[LLVMdev] Proposal: intp type
Talin
viridia at gmail.com
Thu Nov 12 11:29:50 PST 2009
On Wed, Nov 11, 2009 at 11:11 AM, Chris Lattner <clattner at apple.com> wrote:
> On Nov 10, 2009, at 4:10 PM, Talin wrote:
> > I realize that most users of LLVM aren't affected by this, because most
> frontends aren't target-neutral, and thus know in advance how big a pointer
> is.

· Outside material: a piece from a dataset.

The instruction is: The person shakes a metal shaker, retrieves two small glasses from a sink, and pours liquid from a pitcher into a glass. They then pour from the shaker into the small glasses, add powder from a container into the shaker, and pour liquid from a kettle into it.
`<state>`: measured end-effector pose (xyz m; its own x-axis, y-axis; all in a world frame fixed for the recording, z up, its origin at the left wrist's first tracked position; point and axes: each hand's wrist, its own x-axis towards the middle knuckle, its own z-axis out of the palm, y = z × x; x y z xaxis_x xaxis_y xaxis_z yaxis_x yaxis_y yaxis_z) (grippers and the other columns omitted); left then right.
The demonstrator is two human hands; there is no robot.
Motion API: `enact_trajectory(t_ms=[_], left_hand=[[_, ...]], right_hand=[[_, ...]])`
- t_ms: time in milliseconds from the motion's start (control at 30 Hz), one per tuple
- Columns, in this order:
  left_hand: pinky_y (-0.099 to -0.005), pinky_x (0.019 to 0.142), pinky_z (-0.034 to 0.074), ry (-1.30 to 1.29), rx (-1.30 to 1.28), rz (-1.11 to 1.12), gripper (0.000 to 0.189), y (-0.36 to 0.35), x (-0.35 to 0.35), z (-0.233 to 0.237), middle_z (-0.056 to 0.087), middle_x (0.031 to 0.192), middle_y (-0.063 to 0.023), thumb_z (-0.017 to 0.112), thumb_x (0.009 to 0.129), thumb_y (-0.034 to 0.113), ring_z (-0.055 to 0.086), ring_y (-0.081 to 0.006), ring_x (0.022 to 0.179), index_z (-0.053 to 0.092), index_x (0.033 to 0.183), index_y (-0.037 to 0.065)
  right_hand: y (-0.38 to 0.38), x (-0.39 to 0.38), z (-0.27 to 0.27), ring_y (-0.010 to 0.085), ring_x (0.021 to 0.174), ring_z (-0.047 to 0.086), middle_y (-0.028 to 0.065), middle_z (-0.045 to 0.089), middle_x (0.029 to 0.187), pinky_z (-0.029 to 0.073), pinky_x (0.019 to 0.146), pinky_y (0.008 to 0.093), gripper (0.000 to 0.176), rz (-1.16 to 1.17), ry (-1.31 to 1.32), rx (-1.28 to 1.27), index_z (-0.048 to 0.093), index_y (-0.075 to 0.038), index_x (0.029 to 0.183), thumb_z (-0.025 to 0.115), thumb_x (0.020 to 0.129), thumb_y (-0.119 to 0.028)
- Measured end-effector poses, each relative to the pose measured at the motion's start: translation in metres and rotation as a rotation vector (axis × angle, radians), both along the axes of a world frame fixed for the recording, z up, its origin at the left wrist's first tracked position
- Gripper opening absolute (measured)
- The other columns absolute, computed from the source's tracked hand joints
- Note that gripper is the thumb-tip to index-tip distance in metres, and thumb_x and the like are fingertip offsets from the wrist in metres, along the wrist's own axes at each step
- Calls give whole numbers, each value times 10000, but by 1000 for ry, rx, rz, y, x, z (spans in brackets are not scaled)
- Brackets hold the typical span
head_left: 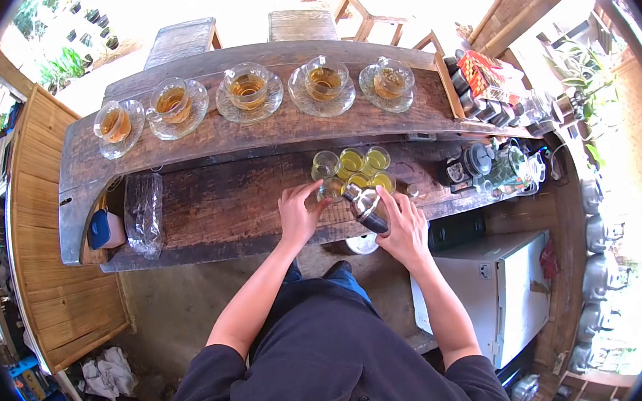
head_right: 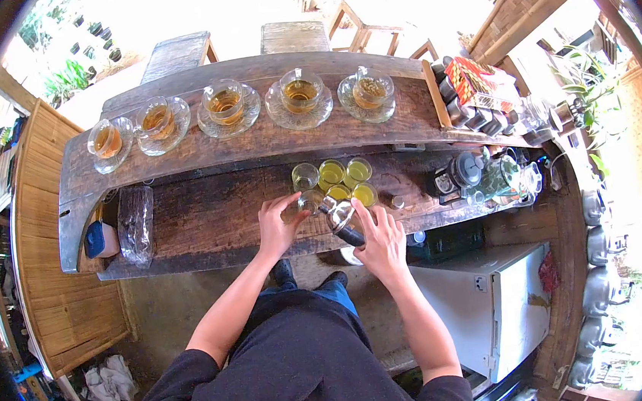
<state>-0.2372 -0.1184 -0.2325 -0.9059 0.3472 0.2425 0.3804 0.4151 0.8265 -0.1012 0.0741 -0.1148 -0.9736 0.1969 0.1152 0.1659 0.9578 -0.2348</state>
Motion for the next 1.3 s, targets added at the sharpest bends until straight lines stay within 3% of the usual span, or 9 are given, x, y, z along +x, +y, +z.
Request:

At least, that's my impression.
>
> I believe that.
>
> > There's only a tiny handful of fairly esoteric cases which require
> selecting a target before you generate IR. Unfortunately, the "pointer the
> same size as an int" is one of these rare cases - it is something that is
> very painful to try and work around. (A similar esoteric use case is: "which
> of the following two types is larger, 3 x int32 or 2 x {}*? -- i.e. the
> union problem.)
>
> With this explanation, the idea of adding a union type seems a lot more
> compelling to me. For the record, I'm not opposed to an intptr_t type or a
> union type, but the semantics have to be clean and well specified.
>
> -Chris
Well, as far as intp goes (or iptr if you prefer - the naming convention in
LLVM is i<size>), here's what I would expect:
- General rule #1: If an instruction accepts both i32 and i64, then it
should accept iptr as well. If it only accepts i32, then it can continue to
only accept i32.
- General rule #2: It should support operations that are commonly used
with size_t and ptrdiff_t.
- Operations that should work with iptr:
- Basic math: add, subtract, multiply, divide, mod.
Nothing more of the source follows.